Cynthia Rudin: Interpretable Machine Learning for All
Data in, decisions out: New faculty member Cynthia Rudin designs algorithms to help professionals turn raw information into informed choices
Cynthia Rudin has joined the faculty of the Department of Electrical and Computer Engineering in Duke University’s Pratt School of Engineering with a dual appointment in the Department of Computer Science. A rising star in the swiftly growing field of machine learning, Rudin focuses on writing algorithms that are easily interpretable by human experts for practical tasks like predicting energy grid reliability or diagnosing sleep apnea.
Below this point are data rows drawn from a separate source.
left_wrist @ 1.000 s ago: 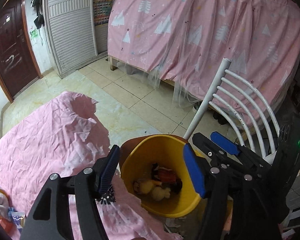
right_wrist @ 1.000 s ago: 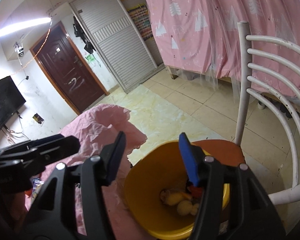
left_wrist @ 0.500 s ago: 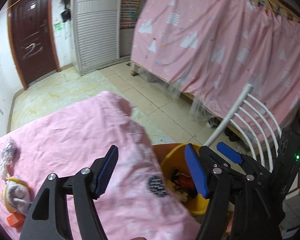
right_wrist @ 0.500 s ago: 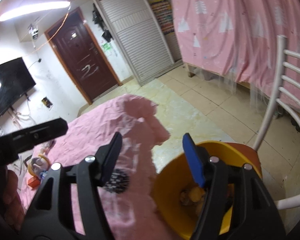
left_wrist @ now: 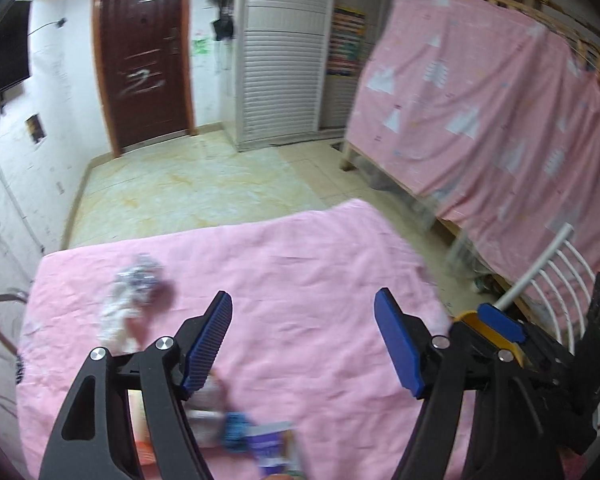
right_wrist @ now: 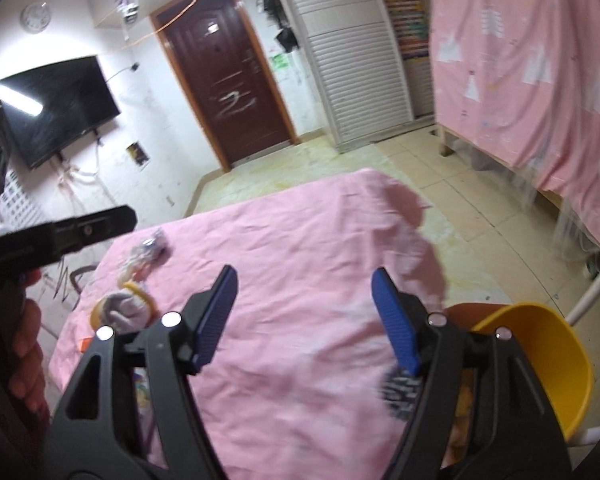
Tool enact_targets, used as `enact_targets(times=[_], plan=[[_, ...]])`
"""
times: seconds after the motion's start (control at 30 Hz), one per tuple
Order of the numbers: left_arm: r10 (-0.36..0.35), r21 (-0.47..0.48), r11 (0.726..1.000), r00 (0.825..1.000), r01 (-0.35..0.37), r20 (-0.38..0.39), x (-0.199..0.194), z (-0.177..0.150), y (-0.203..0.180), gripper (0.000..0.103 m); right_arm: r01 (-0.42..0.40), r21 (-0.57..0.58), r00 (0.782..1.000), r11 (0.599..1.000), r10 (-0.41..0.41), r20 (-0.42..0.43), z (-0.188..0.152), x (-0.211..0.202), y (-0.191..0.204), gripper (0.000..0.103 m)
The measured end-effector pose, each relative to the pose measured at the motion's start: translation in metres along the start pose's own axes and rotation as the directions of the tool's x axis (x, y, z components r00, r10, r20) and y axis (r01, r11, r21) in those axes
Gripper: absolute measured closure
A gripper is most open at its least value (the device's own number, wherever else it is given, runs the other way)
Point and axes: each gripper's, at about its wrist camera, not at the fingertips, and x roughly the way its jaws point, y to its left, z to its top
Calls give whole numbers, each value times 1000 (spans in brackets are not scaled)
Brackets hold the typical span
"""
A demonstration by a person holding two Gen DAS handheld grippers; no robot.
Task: Collect trash
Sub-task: 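Move both open tools back over the bed, then grasp the white tissue with the left tool while the right tool grasps the grey sock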
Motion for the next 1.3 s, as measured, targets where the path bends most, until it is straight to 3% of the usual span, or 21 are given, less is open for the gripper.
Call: enact_targets(times=[0.23,0.33,0.5,0.93,1.2,1.3], plan=[[75,-71,995,997,-76,-6,-1,0,75,38,-74,-85,996,994,69,-56,0,27,55,36],[107,-97,989,994,-109,-20,2,-2,105,38,-100,-124,992,987,91,-83,-3,38,77,29],[126,-122,984,992,-128,-29,6,-8,137,38,-139,-162,985,977,120,-125,-8,56,104,28],[106,-172,978,990,-120,-89,43,-25,183,38,-274,-245,943,930,211,-256,-28,85,168,23],[93,-191,974,984,-121,-151,78,-32,198,38,-291,-295,929,910,194,-316,-39,101,188,23],[81,-205,972,982,-116,-168,90,-35,203,38,-290,-305,925,907,184,-334,-42,108,190,32]])
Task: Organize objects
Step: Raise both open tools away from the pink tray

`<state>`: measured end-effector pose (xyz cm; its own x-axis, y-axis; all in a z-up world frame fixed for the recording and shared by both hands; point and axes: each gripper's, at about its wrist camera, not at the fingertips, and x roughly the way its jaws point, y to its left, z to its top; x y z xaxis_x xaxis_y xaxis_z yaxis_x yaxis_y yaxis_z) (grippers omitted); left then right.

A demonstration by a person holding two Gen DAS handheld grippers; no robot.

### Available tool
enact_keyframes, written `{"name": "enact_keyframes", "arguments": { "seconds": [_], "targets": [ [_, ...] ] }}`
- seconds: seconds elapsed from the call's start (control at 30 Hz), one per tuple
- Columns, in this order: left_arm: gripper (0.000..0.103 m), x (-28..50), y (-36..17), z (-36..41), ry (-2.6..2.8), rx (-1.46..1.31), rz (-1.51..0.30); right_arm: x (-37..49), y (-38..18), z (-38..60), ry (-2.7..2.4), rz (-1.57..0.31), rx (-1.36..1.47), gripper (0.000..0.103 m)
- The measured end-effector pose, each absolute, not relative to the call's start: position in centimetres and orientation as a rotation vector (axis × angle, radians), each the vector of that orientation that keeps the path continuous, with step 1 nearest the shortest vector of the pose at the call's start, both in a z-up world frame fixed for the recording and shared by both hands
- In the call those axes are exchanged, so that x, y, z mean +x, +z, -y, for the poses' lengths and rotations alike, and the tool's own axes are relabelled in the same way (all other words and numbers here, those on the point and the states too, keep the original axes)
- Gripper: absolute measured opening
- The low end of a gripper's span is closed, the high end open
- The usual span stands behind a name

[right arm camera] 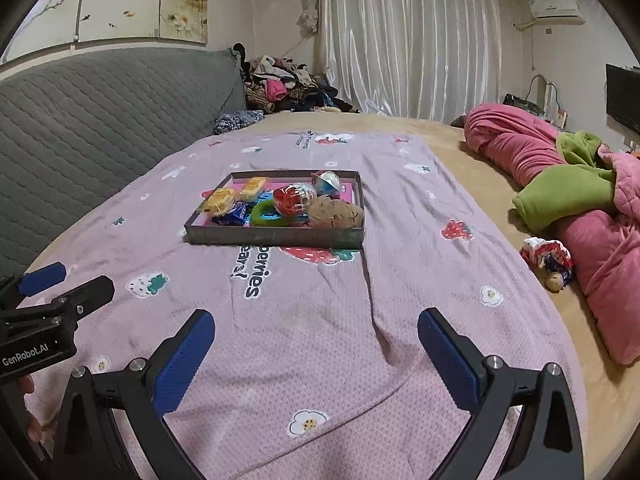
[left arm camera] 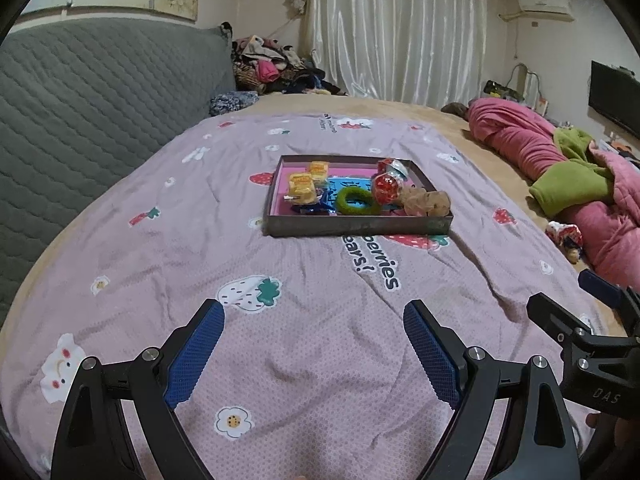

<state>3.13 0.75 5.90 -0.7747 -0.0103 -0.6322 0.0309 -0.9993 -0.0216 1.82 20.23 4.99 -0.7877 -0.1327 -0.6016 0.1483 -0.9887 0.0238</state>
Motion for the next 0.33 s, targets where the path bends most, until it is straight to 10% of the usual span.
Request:
{"name": "enact_keyframes", "arguments": {
  "seconds": [0.33],
  "targets": [
    [0.092, 2.97, 5.66, -0.58, -2.917, 1.032, -0.047, 1.90, 4.97, -20.01, -2.844, -0.067, 0.958, 0.102]
  ]
}}
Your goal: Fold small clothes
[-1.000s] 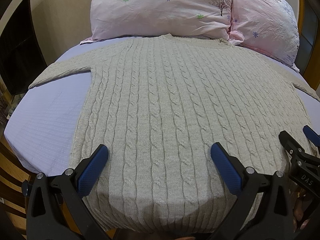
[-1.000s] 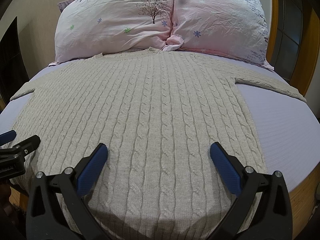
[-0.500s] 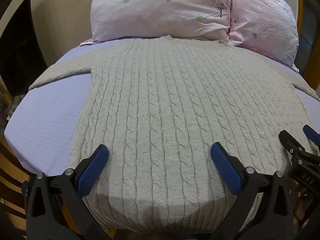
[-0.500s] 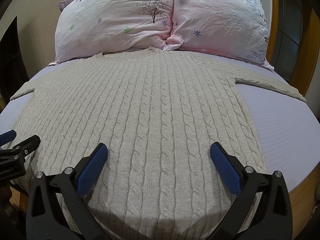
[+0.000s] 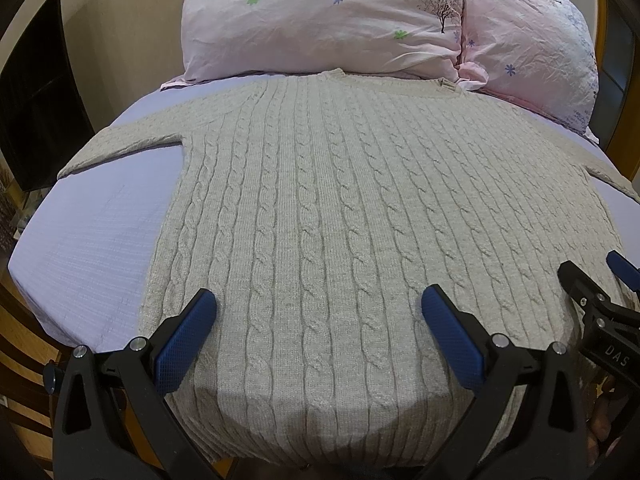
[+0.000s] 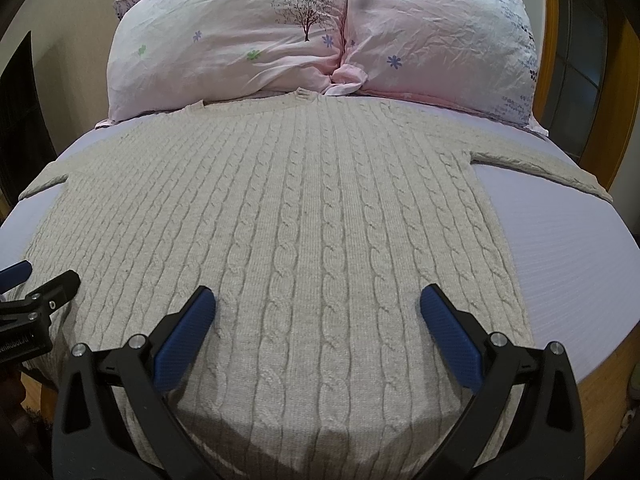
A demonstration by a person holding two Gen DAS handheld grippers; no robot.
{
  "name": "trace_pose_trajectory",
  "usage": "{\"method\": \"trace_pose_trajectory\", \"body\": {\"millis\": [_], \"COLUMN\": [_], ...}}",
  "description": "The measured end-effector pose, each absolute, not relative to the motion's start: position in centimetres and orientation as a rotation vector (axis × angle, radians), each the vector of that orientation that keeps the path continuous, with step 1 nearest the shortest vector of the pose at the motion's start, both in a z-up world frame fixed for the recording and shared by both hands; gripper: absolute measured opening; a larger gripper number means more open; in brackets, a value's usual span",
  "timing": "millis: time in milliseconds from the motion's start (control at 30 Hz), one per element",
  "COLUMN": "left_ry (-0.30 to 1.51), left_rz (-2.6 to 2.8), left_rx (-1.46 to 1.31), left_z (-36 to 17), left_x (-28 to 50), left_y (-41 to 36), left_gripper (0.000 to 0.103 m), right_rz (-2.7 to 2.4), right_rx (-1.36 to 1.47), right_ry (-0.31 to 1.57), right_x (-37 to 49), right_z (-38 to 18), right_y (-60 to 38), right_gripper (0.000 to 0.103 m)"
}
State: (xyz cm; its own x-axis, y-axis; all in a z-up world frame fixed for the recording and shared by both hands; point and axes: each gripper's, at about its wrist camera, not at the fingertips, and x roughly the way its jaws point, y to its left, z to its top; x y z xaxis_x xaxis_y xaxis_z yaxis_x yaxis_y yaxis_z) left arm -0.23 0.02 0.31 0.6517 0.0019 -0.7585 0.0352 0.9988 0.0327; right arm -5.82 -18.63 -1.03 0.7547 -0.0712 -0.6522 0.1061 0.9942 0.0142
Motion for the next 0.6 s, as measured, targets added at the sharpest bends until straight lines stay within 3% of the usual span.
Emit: {"method": "trace_pose_trajectory", "body": {"millis": [600], "left_ry": [0.804], "left_rz": [-0.029], "left_rx": [0.057], "left_z": [0.1], "left_x": [-0.6], "left_y": [0.1], "left_gripper": [0.102], "right_rz": [0.034], "right_rx": [0.070], "right_ry": [0.624], "right_x": [-6.8], "right_z": [-0.8], "right_y": [-20.5], "right_gripper": [0.101]}}
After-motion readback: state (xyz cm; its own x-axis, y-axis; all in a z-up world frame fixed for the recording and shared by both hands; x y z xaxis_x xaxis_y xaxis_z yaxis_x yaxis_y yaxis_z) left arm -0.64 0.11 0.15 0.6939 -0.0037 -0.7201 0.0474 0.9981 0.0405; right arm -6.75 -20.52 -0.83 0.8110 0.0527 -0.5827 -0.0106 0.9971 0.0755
In machine learning, researchers teach computers how to learn from data, because while humans can’t easily find patterns in large datasets, a computer can. Machine learning algorithms can often make surprisingly accurate predictions. How exactly the machine learning algorithm arrives at those predictions, however, is not always clear.
“A lot of machine learning takes place with huge datasets where the inner workings of the codes are a ‘black box’ that nobody can see into,” said Rudin, who joins Duke from the faculty at the Massachusetts Institute of Technology and runs the Prediction Analysis Lab at Duke. “But I work on problems where the models clearly show how they produce their conclusions. This makes it easier for people to actually use the results to make decisions. ”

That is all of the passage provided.